# INSTRUCTIONS FOR THE TASK
Without the pictures, copy all of the data exactly.

# DATA BELOW
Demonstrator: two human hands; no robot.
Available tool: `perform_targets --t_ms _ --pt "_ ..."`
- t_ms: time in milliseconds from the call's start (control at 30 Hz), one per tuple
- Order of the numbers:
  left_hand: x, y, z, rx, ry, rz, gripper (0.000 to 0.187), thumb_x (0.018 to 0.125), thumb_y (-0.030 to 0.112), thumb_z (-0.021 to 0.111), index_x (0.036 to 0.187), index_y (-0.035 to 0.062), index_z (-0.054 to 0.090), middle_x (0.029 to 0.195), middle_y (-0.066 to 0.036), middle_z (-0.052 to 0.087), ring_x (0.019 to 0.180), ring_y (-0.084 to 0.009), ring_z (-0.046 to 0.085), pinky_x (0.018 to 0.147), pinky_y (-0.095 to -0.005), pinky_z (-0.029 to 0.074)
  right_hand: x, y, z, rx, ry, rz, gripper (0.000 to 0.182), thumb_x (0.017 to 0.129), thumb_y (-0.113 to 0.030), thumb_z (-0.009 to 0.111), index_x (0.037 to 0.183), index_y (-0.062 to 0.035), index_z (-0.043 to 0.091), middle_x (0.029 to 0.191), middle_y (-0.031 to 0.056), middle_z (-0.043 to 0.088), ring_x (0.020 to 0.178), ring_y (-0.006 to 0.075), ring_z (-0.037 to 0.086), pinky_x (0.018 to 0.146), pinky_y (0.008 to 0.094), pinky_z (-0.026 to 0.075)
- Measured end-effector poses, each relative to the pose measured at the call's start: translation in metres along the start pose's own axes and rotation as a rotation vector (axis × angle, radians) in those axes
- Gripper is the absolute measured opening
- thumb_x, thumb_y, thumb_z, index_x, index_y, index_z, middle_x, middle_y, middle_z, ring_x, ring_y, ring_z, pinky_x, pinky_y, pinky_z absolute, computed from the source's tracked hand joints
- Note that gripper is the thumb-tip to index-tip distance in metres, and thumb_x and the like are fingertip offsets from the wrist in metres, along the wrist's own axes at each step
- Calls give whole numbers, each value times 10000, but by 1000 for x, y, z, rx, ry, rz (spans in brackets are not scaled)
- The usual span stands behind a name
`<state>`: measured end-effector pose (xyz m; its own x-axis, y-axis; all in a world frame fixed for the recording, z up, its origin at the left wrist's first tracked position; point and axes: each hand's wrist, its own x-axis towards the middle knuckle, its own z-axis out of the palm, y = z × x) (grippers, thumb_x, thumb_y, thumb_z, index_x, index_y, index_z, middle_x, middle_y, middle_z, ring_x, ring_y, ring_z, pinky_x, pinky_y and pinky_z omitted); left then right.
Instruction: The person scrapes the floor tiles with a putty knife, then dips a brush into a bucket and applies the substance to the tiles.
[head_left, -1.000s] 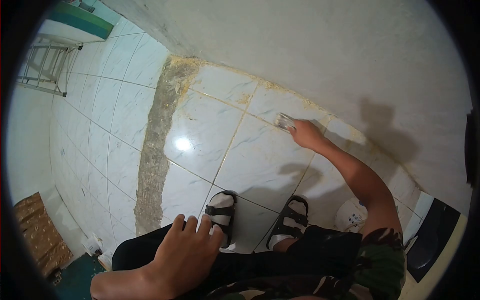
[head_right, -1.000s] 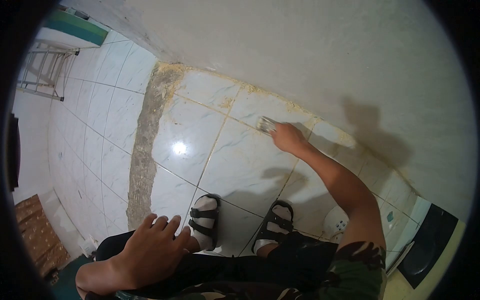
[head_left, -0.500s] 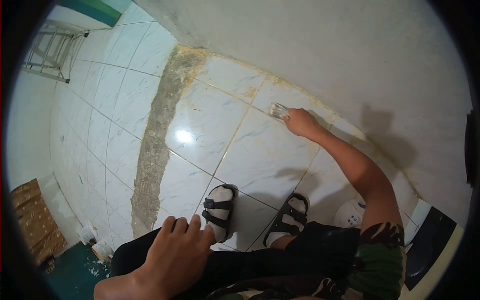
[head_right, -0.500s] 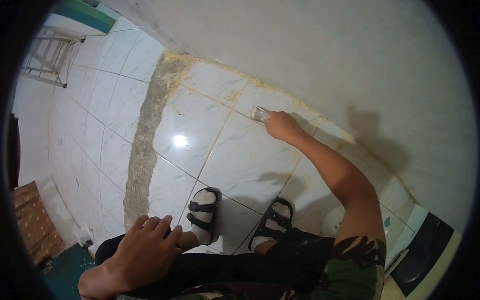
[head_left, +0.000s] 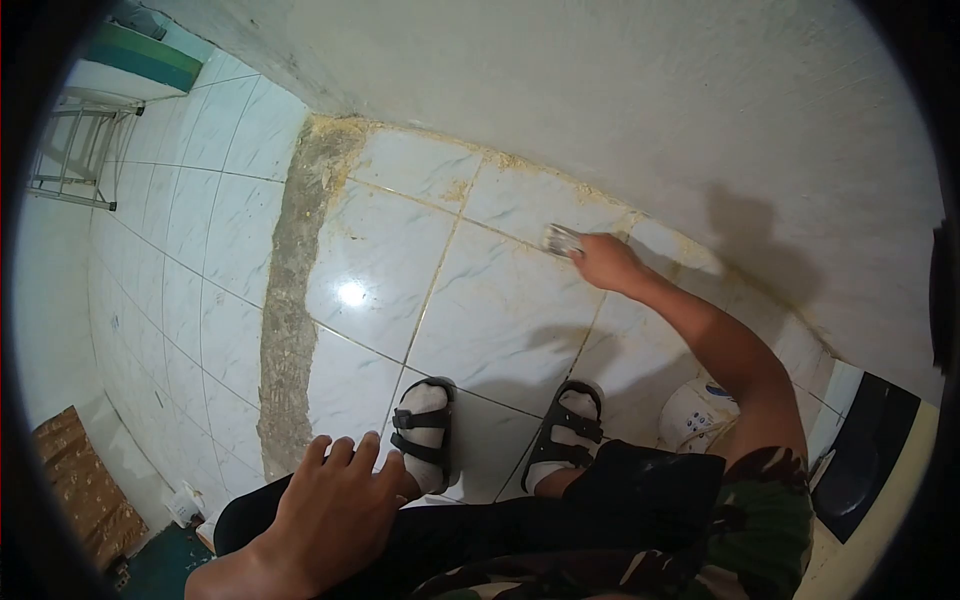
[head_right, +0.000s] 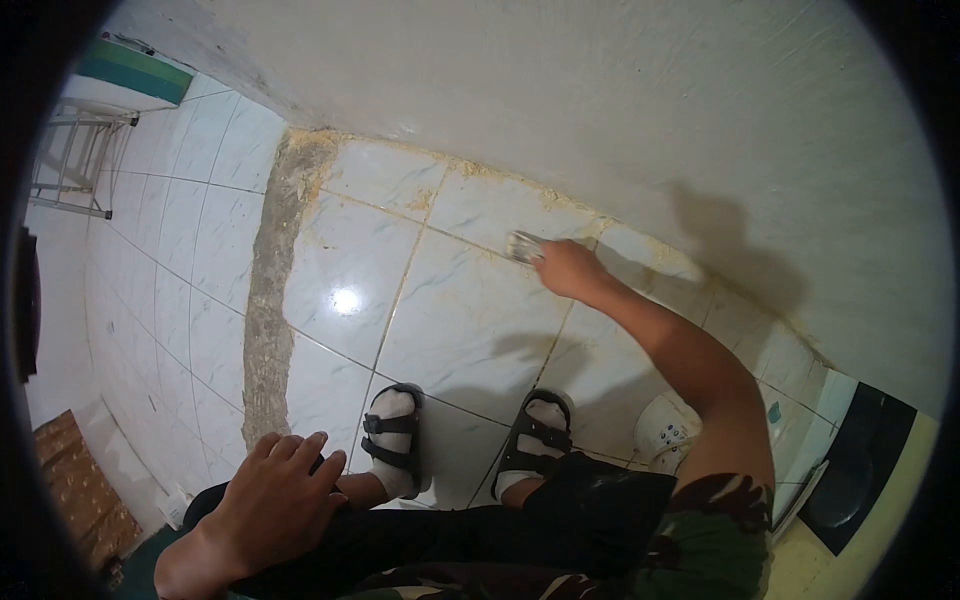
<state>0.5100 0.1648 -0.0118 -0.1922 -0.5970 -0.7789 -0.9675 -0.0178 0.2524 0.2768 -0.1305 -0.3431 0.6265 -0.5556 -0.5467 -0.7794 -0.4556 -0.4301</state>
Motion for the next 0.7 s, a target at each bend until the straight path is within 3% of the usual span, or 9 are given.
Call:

# SOLUTION TO THIS TASK
Demonstrator: two human hands; no robot.
Available tool: `perform_targets --t_ms _ --pt "_ ..."`
- t_ms: time in milliseconds from the call's start (control at 30 Hz), one per tuple
- Order of the numbers:
  left_hand: x, y, z, rx, ry, rz, gripper (0.000 to 0.187), thumb_x (0.018 to 0.125), thumb_y (-0.030 to 0.112), thumb_z (-0.021 to 0.111), index_x (0.036 to 0.187), index_y (-0.035 to 0.062), index_z (-0.054 to 0.090), middle_x (0.029 to 0.195), middle_y (-0.066 to 0.036), middle_z (-0.052 to 0.087), ring_x (0.019 to 0.180), ring_y (-0.084 to 0.009), ring_z (-0.046 to 0.085), pinky_x (0.018 to 0.147), pinky_y (-0.095 to -0.005), pinky_z (-0.029 to 0.074)
  right_hand: x, y, z, rx, ry, rz, gripper (0.000 to 0.182), thumb_x (0.017 to 0.129), thumb_y (-0.113 to 0.030), thumb_z (-0.009 to 0.111), index_x (0.037 to 0.183), index_y (-0.062 to 0.035), index_z (-0.043 to 0.091), middle_x (0.029 to 0.191), middle_y (-0.031 to 0.056), middle_z (-0.043 to 0.088), ring_x (0.020 to 0.178), ring_y (-0.006 to 0.075), ring_z (-0.037 to 0.086), pinky_x (0.018 to 0.146), pinky_y (0.008 to 0.094), pinky_z (-0.026 to 0.075)
- Measured end-effector poses, each relative to the pose measured at the call's start: translation in metres along the start pose's own axes and rotation as a rotation vector (axis × angle, radians) in those axes
- Gripper is the absolute measured opening
- thumb_x, thumb_y, thumb_z, index_x, index_y, index_z, middle_x, middle_y, middle_z, ring_x, ring_y, ring_z, pinky_x, pinky_y, pinky_z absolute, computed from the source's tracked hand joints
- Note that gripper is the thumb-tip to index-tip distance in metres, and thumb_x and the like are fingertip offsets from the wrist in metres, along the wrist's own axes at each step
- Calls give whole numbers, each value times 10000, but by 1000 for x, y, z, rx, ry, rz (spans in brackets are not scaled)
- The usual span stands behind a name
`<state>`: measured end-effector pose (xyz m; its own x-axis, y-axis; all in a world frame fixed for the recording, z up, its origin at the left wrist's first tracked position; point and axes: each hand's wrist, its own x-axis towards the middle knuckle, its own z-axis out of the palm, y = z × x) (grippers, thumb_x, thumb_y, thumb_z, index_x, index_y, index_z, middle_x, middle_y, middle_z, ring_x, ring_y, ring_z, pinky_x, pinky_y and pinky_z omitted); left then right.
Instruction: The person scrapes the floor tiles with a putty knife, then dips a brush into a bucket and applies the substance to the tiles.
[head_left, -1.000s] 
[head_right, -1.000s] 
[head_left, -0.500s] 
[head_right, -0.500s] 
[head_left, +0.000s] 
[head_right, +0.000s] 
<state>0.5100 0.1648 -0.0118 -0.1922 -0.5970 -0.7789 -0.9675 -0.0178 0.2524 0.2768 -0.1305 -0.3431 0.6265 -0.5556 -0.5467 -0.7794 -0.4556 -0.4301</state>
Motion for the next 0.7 s, a target at each bend until the straight path is within 3% of the usual span, or 9 are given.
Call:

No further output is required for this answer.